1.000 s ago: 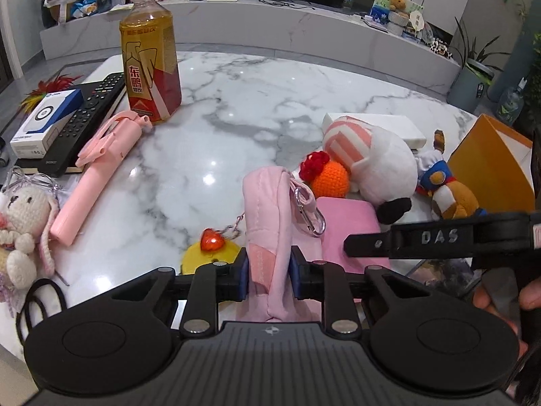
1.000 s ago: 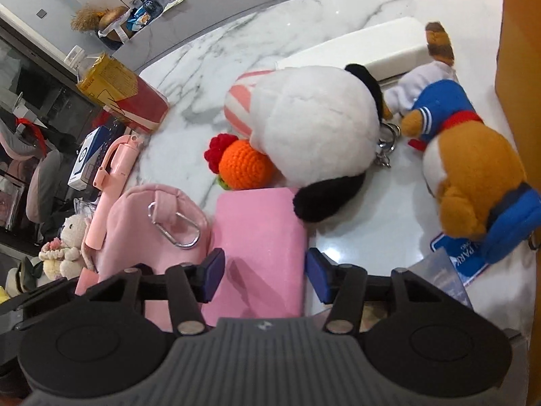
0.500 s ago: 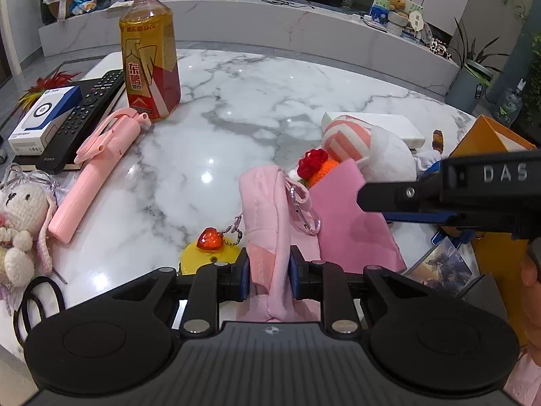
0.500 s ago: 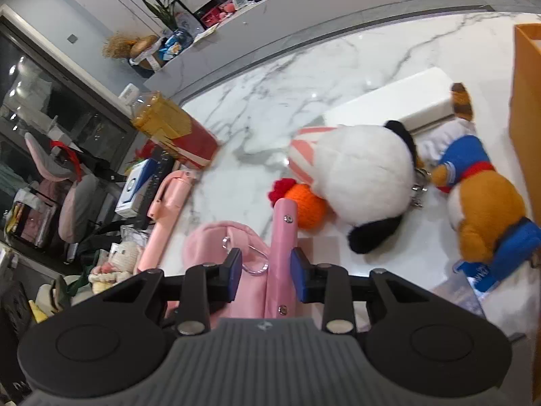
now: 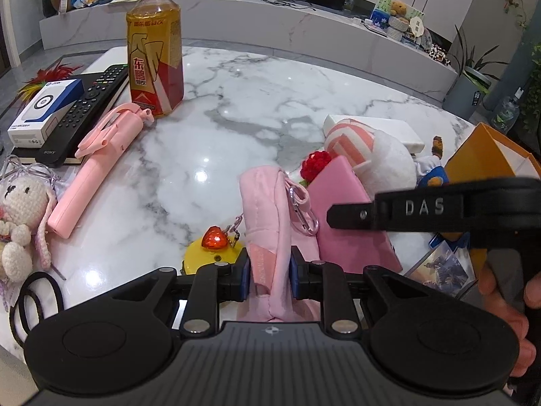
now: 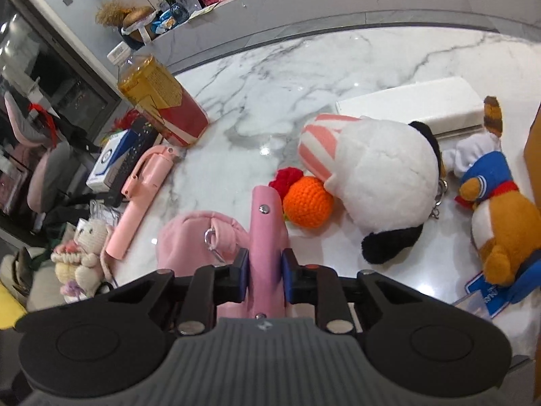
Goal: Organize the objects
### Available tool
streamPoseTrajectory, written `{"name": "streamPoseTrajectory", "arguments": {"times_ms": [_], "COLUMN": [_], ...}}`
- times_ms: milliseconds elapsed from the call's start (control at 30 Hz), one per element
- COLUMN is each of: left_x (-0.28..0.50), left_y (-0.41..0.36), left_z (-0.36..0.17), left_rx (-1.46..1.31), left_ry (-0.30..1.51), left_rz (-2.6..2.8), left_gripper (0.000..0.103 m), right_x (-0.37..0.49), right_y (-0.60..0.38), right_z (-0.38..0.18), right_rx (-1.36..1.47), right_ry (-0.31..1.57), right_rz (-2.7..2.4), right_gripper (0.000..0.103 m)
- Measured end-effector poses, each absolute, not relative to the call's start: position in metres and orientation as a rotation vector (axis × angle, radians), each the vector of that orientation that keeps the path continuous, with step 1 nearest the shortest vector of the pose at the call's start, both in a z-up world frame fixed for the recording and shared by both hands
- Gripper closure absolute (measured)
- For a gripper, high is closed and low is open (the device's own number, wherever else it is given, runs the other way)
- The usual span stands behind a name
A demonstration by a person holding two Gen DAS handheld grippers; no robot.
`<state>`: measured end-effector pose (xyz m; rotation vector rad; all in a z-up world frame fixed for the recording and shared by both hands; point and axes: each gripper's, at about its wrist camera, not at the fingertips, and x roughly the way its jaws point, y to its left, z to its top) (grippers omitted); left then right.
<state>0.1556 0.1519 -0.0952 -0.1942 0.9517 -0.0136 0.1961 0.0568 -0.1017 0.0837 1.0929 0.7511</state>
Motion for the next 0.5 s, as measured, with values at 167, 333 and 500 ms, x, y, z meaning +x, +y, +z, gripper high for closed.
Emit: {"name": "streamPoseTrajectory", "arguments": {"times_ms": [167,333,500], "left_x": [0.151,0.143,0.131], "left_y": [0.148,0.141,0.109], "left_z": [-0.081,-0.048,0.0], "left_rx": [-0.159,-0.121,-0.068], "left_ry": [0.908,0.841,0.739], "left_rz": [-0.011,-0.015,-0.074], "left_gripper": [0.077,0.077,0.077], "right_x": [0.187,0.17,0.152], "right_y": [0.043,0.011,-0.042], "right_z": [-0.088,-0.054,-0.011], "right_rx": [0.096,0.116,0.156], "right_ry": [1.07,0.962,0.853], "right_rz": [0.75,0.757,0.755], "right_gripper": [0.083,0.083,0.083]}}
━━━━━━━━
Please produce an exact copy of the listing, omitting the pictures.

» **Result for this exercise**:
1.000 s ago: 
1.000 s ago: 
0.500 s ago: 
0.500 s ago: 
now: 
now: 
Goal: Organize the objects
### Available tool
streamPoseTrajectory, written `{"name": "streamPoseTrajectory", "arguments": {"times_ms": [_], "COLUMN": [_], ...}}`
- times_ms: milliseconds elapsed from the call's start (control at 30 Hz), one per element
- COLUMN is each of: left_x (-0.28..0.50), left_y (-0.41..0.36), left_z (-0.36..0.17), left_rx (-1.46..1.31), left_ry (-0.30..1.51), left_rz (-2.6..2.8), left_gripper (0.000..0.103 m), right_x (-0.37..0.49), right_y (-0.60..0.38), right_z (-0.38..0.18), right_rx (-1.36..1.47), right_ry (-0.31..1.57), right_rz (-2.7..2.4), right_gripper (0.000..0.103 m)
- Measured end-effector poses, each absolute, not relative to the call's start: position in metres and orientation as a rotation vector (axis × angle, radians), each the vector of that orientation that keeps the path continuous, with step 1 nearest the shortest vector of the pose at the call's start, both in a z-up world frame fixed for the recording and shared by both hands
- Gripper closure absolute (measured)
- For a gripper, high is closed and low is open (the device's own number, wherever else it is given, runs the other way)
- The usual span stands behind a name
A demonstration by a person holding two Gen DAS handheld grippers; no robot.
`<state>`: measured end-effector pose (xyz m; rotation vector rad; all in a z-up world frame fixed for the recording and shared by both hands; point and axes: each gripper's, at about its wrist camera, not at the fingertips, and x roughly the way its jaws point, y to its left, z to its top) (grippers omitted); left then right.
<state>0.1556 0.1519 -0.0952 -0.1942 0.9517 -0.0136 0.1961 0.0568 -0.1017 0.0837 1.0929 0.7511</state>
Motion for the next 0.5 s, as measured, with values at 167, 333 and 500 ms, x, y, z meaning +x, +y, +z, gripper high for closed.
Emit: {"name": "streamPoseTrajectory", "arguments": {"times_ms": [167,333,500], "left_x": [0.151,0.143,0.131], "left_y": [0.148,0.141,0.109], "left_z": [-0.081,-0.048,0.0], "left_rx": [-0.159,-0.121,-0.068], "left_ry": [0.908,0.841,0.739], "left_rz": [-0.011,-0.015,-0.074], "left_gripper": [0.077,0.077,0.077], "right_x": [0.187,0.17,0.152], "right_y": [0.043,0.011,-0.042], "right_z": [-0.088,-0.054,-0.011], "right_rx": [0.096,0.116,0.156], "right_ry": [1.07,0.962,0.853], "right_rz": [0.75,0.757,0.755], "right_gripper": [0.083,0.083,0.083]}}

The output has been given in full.